Recorded data:
Content starts
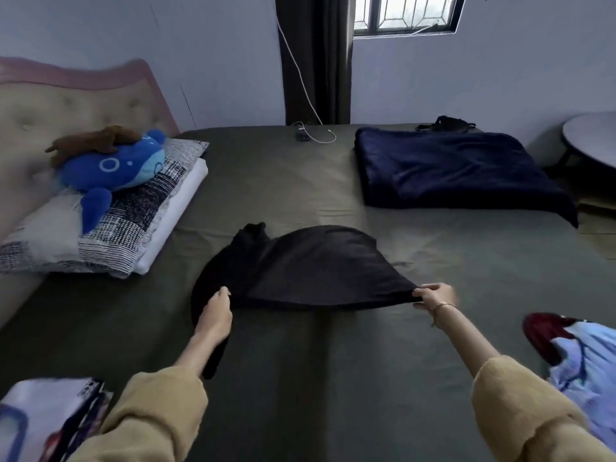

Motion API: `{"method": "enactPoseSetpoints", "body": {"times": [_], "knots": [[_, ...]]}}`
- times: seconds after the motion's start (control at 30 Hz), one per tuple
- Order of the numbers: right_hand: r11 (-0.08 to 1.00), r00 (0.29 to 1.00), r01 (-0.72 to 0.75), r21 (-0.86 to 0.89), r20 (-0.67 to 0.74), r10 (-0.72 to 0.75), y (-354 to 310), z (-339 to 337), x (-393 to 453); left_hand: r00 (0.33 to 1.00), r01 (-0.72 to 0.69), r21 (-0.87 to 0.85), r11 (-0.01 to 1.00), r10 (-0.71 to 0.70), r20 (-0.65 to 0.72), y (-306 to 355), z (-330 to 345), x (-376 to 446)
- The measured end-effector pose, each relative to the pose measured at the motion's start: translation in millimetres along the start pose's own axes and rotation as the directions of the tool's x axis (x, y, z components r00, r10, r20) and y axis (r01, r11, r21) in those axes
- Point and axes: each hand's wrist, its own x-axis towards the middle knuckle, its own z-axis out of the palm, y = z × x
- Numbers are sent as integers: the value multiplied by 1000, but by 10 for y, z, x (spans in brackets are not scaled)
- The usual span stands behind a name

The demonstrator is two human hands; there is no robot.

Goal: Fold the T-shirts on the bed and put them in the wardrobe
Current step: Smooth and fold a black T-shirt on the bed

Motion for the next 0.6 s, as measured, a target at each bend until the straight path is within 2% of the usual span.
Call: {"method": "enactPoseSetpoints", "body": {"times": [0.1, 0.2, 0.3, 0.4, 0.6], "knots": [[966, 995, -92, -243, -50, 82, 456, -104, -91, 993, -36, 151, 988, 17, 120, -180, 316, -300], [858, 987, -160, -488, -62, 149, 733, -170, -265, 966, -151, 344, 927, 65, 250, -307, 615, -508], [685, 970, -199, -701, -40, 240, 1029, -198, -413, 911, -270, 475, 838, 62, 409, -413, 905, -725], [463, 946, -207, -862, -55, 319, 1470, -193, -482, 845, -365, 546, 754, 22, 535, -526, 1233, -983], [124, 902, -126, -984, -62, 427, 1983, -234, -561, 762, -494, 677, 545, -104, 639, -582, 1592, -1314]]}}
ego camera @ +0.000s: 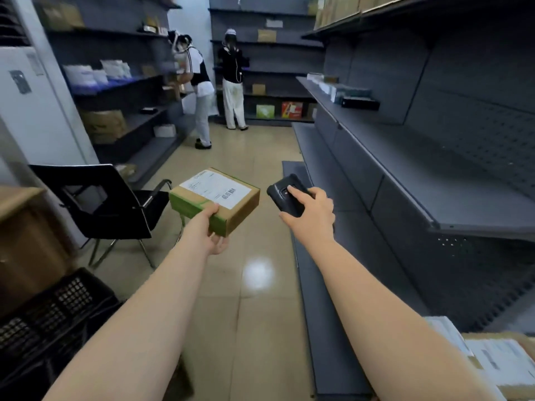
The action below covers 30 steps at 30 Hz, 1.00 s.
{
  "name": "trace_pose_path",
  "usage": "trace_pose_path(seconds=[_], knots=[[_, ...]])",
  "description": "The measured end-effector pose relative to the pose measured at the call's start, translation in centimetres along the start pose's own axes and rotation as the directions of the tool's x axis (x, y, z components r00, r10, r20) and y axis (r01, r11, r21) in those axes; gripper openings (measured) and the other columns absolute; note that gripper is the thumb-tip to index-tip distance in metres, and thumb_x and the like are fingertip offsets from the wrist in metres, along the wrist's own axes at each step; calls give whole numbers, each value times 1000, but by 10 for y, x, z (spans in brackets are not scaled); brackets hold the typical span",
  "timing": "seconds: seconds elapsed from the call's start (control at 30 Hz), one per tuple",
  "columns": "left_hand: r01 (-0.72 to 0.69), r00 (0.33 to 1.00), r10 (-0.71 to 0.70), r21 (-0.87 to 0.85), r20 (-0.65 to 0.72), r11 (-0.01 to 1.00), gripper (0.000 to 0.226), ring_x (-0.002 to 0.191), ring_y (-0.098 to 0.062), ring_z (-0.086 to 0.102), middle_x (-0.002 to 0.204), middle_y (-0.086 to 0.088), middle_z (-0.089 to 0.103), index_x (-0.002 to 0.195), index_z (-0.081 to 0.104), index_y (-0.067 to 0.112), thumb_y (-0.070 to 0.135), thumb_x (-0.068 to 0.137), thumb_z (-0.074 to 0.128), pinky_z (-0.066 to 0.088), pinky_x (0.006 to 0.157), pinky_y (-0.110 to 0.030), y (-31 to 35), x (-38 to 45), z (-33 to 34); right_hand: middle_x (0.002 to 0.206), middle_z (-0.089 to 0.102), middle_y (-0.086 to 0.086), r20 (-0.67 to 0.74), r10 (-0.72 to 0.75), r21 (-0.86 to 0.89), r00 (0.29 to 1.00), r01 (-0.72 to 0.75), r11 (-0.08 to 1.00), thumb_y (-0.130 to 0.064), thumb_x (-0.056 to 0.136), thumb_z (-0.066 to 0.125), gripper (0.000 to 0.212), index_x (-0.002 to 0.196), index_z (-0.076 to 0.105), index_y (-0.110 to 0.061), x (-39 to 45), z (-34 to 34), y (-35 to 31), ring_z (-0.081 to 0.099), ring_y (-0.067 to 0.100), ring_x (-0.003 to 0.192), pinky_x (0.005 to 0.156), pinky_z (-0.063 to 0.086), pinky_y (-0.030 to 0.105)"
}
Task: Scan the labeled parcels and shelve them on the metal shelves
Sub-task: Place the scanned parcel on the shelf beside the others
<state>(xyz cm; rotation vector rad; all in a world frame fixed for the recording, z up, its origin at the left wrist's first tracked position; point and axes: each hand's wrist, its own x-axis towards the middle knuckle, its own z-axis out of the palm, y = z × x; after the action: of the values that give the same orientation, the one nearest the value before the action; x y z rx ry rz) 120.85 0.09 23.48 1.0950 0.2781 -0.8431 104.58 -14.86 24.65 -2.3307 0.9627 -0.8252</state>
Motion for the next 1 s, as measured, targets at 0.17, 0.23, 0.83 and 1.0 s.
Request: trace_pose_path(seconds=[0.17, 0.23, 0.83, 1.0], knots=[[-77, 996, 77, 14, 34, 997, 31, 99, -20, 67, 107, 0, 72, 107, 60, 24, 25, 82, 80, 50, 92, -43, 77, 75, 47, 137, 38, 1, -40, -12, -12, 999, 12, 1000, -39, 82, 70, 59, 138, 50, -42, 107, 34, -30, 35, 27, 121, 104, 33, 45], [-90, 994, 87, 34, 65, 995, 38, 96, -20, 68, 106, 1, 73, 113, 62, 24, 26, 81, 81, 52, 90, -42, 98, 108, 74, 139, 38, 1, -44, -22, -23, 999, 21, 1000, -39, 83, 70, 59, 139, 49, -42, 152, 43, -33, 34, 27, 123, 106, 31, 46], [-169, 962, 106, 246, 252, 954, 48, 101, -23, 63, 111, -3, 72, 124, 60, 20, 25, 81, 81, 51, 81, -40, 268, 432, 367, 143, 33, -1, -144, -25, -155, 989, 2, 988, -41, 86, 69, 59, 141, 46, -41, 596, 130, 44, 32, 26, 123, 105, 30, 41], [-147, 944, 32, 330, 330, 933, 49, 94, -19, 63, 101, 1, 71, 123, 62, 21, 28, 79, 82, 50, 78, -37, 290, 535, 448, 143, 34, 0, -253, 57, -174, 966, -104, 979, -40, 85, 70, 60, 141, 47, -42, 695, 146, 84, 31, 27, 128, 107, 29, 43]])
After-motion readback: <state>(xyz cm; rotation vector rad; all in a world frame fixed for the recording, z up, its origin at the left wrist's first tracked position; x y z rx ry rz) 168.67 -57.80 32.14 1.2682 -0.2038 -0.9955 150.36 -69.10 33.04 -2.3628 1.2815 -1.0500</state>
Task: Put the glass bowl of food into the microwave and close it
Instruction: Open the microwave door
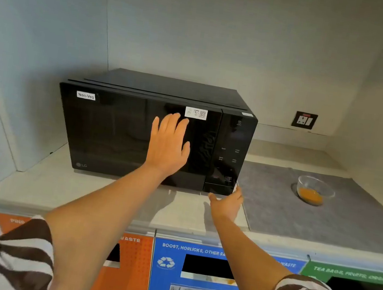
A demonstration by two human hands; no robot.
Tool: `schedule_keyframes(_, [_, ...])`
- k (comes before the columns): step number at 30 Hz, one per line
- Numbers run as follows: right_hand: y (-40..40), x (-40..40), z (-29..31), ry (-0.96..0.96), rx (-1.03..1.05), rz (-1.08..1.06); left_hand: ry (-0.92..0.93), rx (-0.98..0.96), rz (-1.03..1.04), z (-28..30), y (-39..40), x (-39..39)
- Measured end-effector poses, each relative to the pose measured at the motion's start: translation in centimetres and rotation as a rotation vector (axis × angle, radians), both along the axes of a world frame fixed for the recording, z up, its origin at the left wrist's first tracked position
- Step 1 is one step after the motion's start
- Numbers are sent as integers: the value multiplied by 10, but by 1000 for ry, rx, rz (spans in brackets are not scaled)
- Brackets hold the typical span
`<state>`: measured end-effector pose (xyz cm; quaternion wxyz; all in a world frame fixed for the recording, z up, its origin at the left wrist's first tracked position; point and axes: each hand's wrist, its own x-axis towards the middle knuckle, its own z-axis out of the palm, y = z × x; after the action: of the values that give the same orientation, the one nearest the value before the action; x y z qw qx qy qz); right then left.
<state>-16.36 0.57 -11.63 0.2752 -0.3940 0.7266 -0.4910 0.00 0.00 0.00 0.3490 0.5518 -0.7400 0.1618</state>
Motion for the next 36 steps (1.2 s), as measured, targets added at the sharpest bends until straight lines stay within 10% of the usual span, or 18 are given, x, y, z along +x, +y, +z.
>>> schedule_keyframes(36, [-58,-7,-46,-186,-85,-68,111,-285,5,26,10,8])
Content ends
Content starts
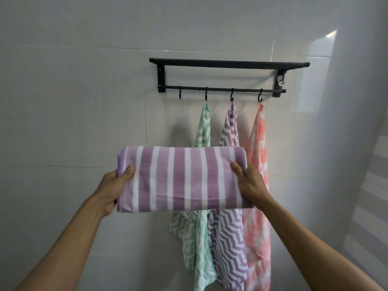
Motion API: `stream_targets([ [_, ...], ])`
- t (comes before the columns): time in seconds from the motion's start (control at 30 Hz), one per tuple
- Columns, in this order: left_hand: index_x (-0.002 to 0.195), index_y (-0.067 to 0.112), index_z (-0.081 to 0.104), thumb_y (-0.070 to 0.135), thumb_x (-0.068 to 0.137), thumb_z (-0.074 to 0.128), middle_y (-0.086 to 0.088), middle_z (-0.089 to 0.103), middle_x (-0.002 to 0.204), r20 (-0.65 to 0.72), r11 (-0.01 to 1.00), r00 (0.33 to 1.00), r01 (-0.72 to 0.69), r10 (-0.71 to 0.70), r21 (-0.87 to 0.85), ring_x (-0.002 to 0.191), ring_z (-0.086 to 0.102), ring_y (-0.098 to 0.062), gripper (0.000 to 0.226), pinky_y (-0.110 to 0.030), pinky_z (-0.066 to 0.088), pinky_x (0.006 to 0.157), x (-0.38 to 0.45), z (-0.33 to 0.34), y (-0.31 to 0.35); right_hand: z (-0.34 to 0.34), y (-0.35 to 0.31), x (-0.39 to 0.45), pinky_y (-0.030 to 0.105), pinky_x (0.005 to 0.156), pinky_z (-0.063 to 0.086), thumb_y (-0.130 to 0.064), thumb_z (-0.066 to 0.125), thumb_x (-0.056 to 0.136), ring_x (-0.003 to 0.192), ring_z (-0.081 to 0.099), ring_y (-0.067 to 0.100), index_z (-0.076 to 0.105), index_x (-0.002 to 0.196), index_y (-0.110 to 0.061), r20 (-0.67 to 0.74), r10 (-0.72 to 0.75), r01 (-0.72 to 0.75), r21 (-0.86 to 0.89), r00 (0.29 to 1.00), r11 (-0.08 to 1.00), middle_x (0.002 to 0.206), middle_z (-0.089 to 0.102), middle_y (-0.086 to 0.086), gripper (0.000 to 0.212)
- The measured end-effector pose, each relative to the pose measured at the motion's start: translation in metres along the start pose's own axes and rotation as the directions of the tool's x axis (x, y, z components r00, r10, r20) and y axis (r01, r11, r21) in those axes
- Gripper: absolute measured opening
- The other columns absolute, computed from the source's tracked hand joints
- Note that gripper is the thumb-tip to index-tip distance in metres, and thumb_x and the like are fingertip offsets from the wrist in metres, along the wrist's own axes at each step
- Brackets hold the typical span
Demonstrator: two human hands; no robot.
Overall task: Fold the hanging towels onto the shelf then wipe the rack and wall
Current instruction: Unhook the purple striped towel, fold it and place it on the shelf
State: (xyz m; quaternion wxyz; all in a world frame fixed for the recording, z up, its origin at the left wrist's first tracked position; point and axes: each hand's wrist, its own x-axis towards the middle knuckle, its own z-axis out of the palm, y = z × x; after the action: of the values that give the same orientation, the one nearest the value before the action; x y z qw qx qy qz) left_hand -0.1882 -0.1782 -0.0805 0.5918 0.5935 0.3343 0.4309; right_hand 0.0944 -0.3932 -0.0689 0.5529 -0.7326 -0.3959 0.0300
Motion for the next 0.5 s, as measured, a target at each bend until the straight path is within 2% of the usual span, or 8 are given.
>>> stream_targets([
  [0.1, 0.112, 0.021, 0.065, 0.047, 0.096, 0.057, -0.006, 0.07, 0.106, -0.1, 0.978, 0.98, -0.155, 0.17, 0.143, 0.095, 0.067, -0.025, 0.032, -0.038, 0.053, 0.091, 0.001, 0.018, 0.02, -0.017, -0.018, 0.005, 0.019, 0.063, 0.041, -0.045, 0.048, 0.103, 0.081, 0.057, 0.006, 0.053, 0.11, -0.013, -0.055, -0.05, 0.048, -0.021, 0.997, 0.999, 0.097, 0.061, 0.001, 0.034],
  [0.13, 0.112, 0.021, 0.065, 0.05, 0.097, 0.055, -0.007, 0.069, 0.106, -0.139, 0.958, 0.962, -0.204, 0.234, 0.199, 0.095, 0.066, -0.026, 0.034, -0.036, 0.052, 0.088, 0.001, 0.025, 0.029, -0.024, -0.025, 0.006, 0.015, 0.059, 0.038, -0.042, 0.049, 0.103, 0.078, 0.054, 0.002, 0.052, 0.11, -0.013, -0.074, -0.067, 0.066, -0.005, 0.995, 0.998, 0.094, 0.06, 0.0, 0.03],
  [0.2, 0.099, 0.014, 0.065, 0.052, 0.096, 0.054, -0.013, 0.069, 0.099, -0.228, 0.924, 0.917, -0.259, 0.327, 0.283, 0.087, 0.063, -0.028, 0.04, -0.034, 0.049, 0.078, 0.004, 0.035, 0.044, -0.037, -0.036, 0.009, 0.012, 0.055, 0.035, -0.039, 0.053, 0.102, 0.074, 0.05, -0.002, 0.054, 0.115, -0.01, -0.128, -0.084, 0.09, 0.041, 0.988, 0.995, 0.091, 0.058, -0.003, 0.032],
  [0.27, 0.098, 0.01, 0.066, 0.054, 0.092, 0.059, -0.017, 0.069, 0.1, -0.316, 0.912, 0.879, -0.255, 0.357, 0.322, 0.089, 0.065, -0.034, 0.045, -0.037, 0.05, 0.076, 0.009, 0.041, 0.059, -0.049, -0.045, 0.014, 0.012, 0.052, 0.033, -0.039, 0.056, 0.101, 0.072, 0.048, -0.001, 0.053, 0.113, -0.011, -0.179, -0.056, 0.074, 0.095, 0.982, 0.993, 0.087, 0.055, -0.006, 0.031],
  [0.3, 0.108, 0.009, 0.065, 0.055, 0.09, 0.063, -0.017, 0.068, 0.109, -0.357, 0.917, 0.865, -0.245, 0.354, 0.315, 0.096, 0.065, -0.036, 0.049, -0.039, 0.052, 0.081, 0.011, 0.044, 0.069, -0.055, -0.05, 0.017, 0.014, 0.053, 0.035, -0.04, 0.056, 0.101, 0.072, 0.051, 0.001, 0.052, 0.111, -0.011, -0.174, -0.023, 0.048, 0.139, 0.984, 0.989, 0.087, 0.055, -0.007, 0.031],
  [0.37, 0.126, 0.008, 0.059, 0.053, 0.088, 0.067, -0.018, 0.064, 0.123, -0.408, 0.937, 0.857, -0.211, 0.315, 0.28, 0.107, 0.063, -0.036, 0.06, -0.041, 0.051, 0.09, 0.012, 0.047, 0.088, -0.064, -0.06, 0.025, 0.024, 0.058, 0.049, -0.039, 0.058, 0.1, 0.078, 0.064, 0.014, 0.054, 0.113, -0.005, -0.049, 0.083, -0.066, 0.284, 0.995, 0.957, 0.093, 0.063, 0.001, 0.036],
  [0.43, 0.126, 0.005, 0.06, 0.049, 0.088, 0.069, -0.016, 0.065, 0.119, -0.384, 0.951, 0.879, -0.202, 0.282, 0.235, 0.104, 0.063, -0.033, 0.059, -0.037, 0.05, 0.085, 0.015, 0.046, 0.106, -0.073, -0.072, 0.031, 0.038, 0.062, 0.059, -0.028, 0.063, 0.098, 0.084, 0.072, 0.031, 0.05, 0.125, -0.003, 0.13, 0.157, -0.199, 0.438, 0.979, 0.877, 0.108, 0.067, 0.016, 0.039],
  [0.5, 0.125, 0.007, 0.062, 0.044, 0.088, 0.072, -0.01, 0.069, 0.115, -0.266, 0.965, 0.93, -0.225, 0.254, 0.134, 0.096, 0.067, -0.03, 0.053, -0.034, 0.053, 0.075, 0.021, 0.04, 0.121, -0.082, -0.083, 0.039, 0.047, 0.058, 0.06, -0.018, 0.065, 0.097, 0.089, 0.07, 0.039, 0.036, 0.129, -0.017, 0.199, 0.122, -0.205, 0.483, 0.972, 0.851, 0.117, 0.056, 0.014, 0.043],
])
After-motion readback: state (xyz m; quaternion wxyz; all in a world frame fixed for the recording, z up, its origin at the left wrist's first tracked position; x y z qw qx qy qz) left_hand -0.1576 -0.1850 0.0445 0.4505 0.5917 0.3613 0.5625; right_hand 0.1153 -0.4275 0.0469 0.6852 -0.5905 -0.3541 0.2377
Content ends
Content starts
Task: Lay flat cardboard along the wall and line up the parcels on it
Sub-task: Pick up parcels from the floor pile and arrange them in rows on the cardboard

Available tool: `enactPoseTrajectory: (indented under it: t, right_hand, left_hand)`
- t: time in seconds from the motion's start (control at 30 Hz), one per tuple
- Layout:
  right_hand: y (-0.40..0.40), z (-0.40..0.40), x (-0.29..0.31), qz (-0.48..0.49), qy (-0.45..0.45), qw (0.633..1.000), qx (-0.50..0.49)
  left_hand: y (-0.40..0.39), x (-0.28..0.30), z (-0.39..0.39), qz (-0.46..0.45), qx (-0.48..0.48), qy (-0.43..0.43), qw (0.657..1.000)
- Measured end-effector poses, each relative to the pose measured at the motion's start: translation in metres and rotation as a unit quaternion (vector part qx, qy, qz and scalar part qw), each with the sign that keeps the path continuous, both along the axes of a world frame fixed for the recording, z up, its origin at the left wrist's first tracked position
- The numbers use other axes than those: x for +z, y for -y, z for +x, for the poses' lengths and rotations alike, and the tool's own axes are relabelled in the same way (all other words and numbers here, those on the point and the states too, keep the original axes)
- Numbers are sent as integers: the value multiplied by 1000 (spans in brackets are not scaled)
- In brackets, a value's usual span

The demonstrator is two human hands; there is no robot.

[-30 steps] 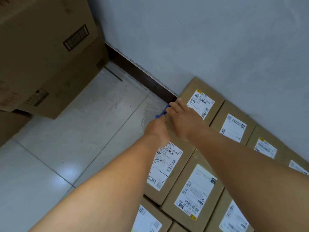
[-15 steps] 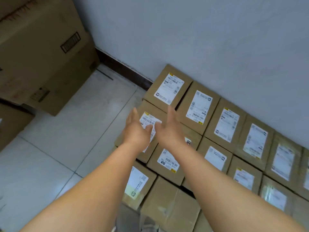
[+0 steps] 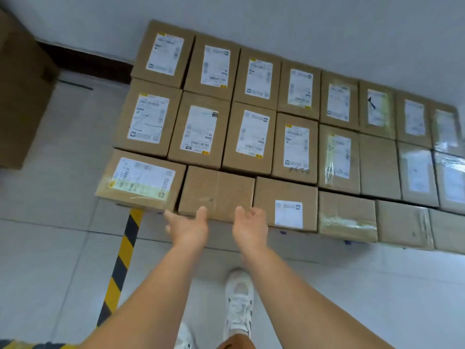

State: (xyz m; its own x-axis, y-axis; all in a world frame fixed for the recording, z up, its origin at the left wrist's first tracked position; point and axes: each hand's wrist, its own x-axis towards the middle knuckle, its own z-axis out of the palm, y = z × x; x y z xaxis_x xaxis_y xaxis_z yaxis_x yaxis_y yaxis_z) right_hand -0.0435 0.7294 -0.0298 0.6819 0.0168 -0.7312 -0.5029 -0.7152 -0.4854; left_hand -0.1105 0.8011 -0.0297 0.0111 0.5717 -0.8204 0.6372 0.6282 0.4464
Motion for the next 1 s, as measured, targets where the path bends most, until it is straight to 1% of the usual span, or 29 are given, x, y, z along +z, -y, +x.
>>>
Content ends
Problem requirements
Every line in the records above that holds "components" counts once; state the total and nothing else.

Exercise answer
3